We are using a 3rd party to process our payroll and they are unable to provide a match if the employee does not have a contribution in that pay period.
Is anyone else have a plan where the match is based on an annual contribution?
Are you talking about a 401(k) plan? And if so, have you read YOUR company's 401(k) plan? And if so, what does it say?
The plan states that the 401K match is based off of an annual amount and not a per contribution amount. So a true up happens in February of the next year causing concerns when the match is over/under.
the company would prefer for the employee to receive the match each pay period even if there is no contribution up to the limit of $10,800 or $270K eligible earnings is met.
Legally you have to do EXACTLY what the plan is. The 3rd party administrator has no authority other then what the plan gives it.
You need to clarify if the match is supposed to be annual or per pay period based on the plan document FIRST! Your TPA/attorney should be able to clarify. If not, get a new TPA/attorney!
If the plan document is different than what the "company prefers" then you need to amend the plan document! You CANNOT just decide to "prefer" it be done differently and then do it however you prefer.
Is this match a safe harbor match? If not, why would you be giving it to employees who don't have a deferral that pay period? If so, It's interesting that the payroll provider would have a problem with a % calculation off of a specific compensation definition (based on the plan terms). And NO you should not be letting the payroll provider decide how to fulfill the terms of the 401k plan. If you give it per payroll period, you might be overgiving and distribute match to an employee that is terminated at the end of the year that should not have gotten it (again based on your plan document)
Then you need to be having a meeting of minds between you, your TPA and your payroll provider. First and foremost the employer needs to be following the plan document like David said - they are the fiduciary and most responsible for following the plan terms.
So your choice is to change the plan, change the TPA or change the payroll provider or some/all of the above. But get it right rather than just a "prefer"ence.
Sorry -- standing on my soapbox screaming at this one!!!! (did 401k administration for years for one of the top HR consulting firms and really wish those that had 401k plans were more well versed in the laws that cover them!)
In the middle 1980s the company I was working for put in a 401(k) plan. We paid someone to write it. I am not sure if anyone in the company ever actually read it. Several years later IRS audited, and we got hammered ($250K). All little stuff, nothing major. I was payroll, and HR got blamed. Every single person in HR was fired (could have me). The next job I went to one of the very first things I did was to request current copies of all benefit plans and READ THEM. I then had a formal meeting with HR and went over any and all areas not perfectly clear. I have had problems with HR before, but this time the HR benefits manager got the point immediately. We had a very expensive national benefits consultant in the next week, and every plan which was not both clear and in complete compliance was updated. The payroll system was updated where it was not clear on that side.

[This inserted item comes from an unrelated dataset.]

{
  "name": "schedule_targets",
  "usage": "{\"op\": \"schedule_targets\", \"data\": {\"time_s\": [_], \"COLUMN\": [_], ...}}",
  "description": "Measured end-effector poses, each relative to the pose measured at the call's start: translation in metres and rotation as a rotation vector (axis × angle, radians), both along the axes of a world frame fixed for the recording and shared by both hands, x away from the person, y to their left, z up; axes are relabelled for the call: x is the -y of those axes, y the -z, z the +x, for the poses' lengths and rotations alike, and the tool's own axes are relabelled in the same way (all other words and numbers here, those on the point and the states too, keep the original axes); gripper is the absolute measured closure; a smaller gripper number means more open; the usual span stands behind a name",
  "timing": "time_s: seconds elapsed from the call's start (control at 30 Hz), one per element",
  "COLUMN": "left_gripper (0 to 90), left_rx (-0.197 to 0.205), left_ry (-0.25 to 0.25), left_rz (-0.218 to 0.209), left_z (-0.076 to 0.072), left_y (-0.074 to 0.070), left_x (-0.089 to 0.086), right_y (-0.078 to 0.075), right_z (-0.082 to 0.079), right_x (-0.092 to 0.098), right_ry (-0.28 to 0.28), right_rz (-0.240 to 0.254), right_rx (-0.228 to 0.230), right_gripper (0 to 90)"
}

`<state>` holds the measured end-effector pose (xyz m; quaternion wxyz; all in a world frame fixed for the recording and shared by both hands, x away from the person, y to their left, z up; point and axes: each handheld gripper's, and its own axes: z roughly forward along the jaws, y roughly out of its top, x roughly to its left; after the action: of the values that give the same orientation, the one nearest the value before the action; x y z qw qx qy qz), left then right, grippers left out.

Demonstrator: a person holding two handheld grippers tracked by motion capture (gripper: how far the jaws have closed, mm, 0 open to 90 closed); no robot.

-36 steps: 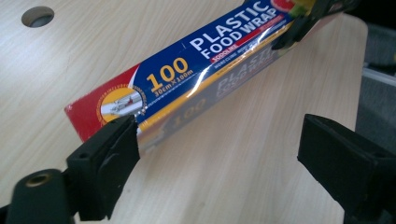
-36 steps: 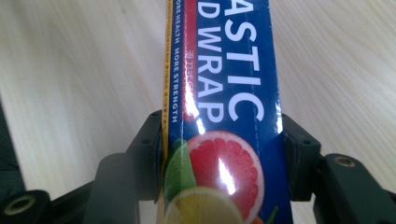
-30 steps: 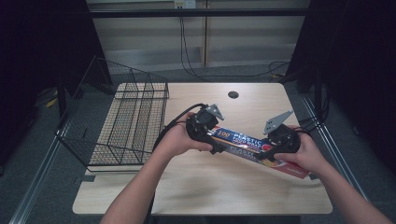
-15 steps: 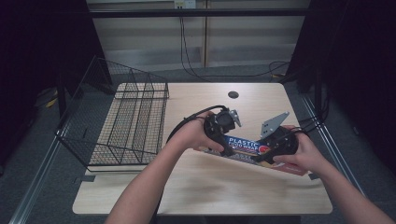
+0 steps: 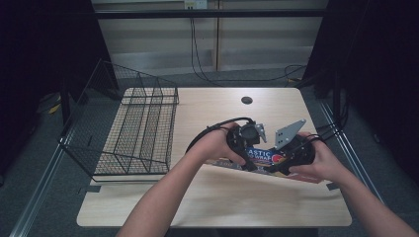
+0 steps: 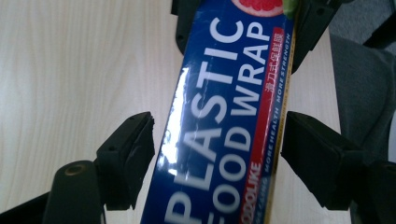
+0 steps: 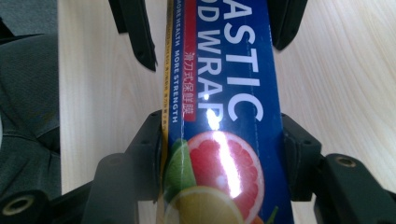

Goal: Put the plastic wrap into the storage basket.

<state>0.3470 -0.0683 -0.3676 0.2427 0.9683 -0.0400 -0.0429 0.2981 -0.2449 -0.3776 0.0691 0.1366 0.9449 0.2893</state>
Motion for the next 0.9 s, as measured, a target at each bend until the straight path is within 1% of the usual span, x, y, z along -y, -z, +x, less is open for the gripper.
{"op": "schedule_targets", "data": {"time_s": [0.03,0.07,0.13,0.17,0.2,0.23,0.27,0.3,0.33,0.37,0.4,0.43,0.47,0.5,0.53,0.57,0.6,0.63,0.67,0.7,0.73,0.77,0.8,0.83,0.87,0.9], "left_gripper": [28.6,36.0,38.2,39.3,39.8,40.4,40.7,41.3,42.2,42.2,44.0,44.1,44.2,44.2,44.2,44.3,44.3,44.3,44.3,44.3,44.3,44.3,44.3,44.3,44.3,44.3], "left_rx": [0.008,0.006,0.018,0.012,0.012,-0.006,0.005,0.017,0.017,0.011,-0.012,-0.009,0.004,-0.002,0.006,0.006,0.013,-0.009,-0.017,-0.022,-0.025,-0.018,-0.020,-0.026,-0.026,-0.032], "left_ry": [-0.003,0.010,0.007,0.005,0.005,-0.024,-0.033,-0.042,-0.042,-0.076,-0.104,-0.109,-0.118,-0.132,-0.148,-0.171,-0.194,-0.217,-0.240,-0.258,-0.269,-0.285,-0.312,-0.333,-0.333,-0.360], "left_rz": [0.005,0.007,0.023,0.033,0.033,0.052,0.061,0.069,0.069,0.069,0.093,0.119,0.148,0.164,0.173,0.177,0.175,0.172,0.157,0.155,0.155,0.151,0.148,0.144,0.144,0.134], "left_z": [-0.001,-0.002,-0.004,-0.005,-0.005,-0.008,-0.011,-0.014,-0.014,-0.014,-0.013,-0.013,-0.013,-0.012,-0.012,-0.011,-0.010,-0.006,-0.004,-0.001,0.002,0.003,0.006,0.008,0.008,0.011], "left_y": [0.001,0.000,0.000,-0.001,-0.001,-0.003,-0.005,-0.005,-0.005,-0.006,-0.008,-0.008,-0.007,-0.006,-0.006,-0.006,-0.006,-0.008,-0.010,-0.013,-0.015,-0.017,-0.021,-0.024,-0.024,-0.027], "left_x": [0.001,0.001,0.002,0.003,0.003,0.005,0.006,0.007,0.007,0.007,0.006,0.006,0.004,0.003,0.000,-0.003,-0.006,-0.010,-0.013,-0.017,-0.021,-0.023,-0.028,-0.032,-0.032,-0.036], "right_y": [-0.001,-0.002,-0.002,-0.002,-0.002,-0.002,-0.002,-0.003,-0.003,-0.004,-0.009,-0.011,-0.013,-0.016,-0.019,-0.022,-0.023,-0.023,-0.023,-0.022,-0.020,-0.018,-0.017,-0.015,-0.015,-0.011], "right_z": [-0.001,-0.002,-0.002,-0.002,-0.002,0.000,0.000,0.002,0.002,0.003,0.003,0.003,0.003,0.003,0.004,0.004,0.005,0.006,0.006,0.006,0.006,0.006,0.006,0.005,0.005,0.003], "right_x": [0.000,-0.001,-0.001,-0.001,-0.001,0.001,0.001,0.003,0.003,0.005,0.007,0.009,0.011,0.015,0.020,0.025,0.030,0.035,0.039,0.043,0.047,0.050,0.051,0.054,0.054,0.056], "right_ry": [-0.007,-0.018,-0.023,-0.030,-0.030,-0.045,-0.048,-0.044,-0.044,-0.035,0.006,0.023,0.051,0.077,0.101,0.134,0.161,0.192,0.221,0.247,0.265,0.275,0.288,0.291,0.291,0.283], "right_rz": [0.007,0.010,0.006,0.008,0.008,0.022,0.032,0.060,0.060,0.076,0.093,0.093,0.112,0.130,0.149,0.176,0.190,0.193,0.212,0.228,0.233,0.243,0.243,0.255,0.255,0.276], "right_rx": [-0.007,-0.006,-0.006,-0.010,-0.010,-0.031,-0.032,-0.051,-0.051,-0.056,-0.021,-0.015,-0.006,-0.001,0.007,0.007,0.008,0.019,0.028,0.028,0.024,0.019,0.018,0.012,0.012,-0.004], "right_gripper": [44.8,44.7,44.6,44.5,44.5,43.9,42.9,41.4,41.4,38.7,15.9,8.9,4.4,4.9,6.3,3.7,0.8,2.1,2.9,2.4,1.8,1.9,2.5,2.5,2.5,2.0]}}
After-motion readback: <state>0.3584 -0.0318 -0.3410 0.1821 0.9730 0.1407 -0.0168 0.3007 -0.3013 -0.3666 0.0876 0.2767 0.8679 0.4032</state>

Never, never, NEVER guess. If it is not clear, FIX IT.
No one will want to hear this but maybe 9 years they changed the Section 125, NQDCP and stock rules big time. Serious penalties and serious rules that never existed before. There are still some benefit plans like maybe parking with small penalties but those are getting pretty rare. IRS is extremely serious about benefits these days, and IRS audits where the penalties are.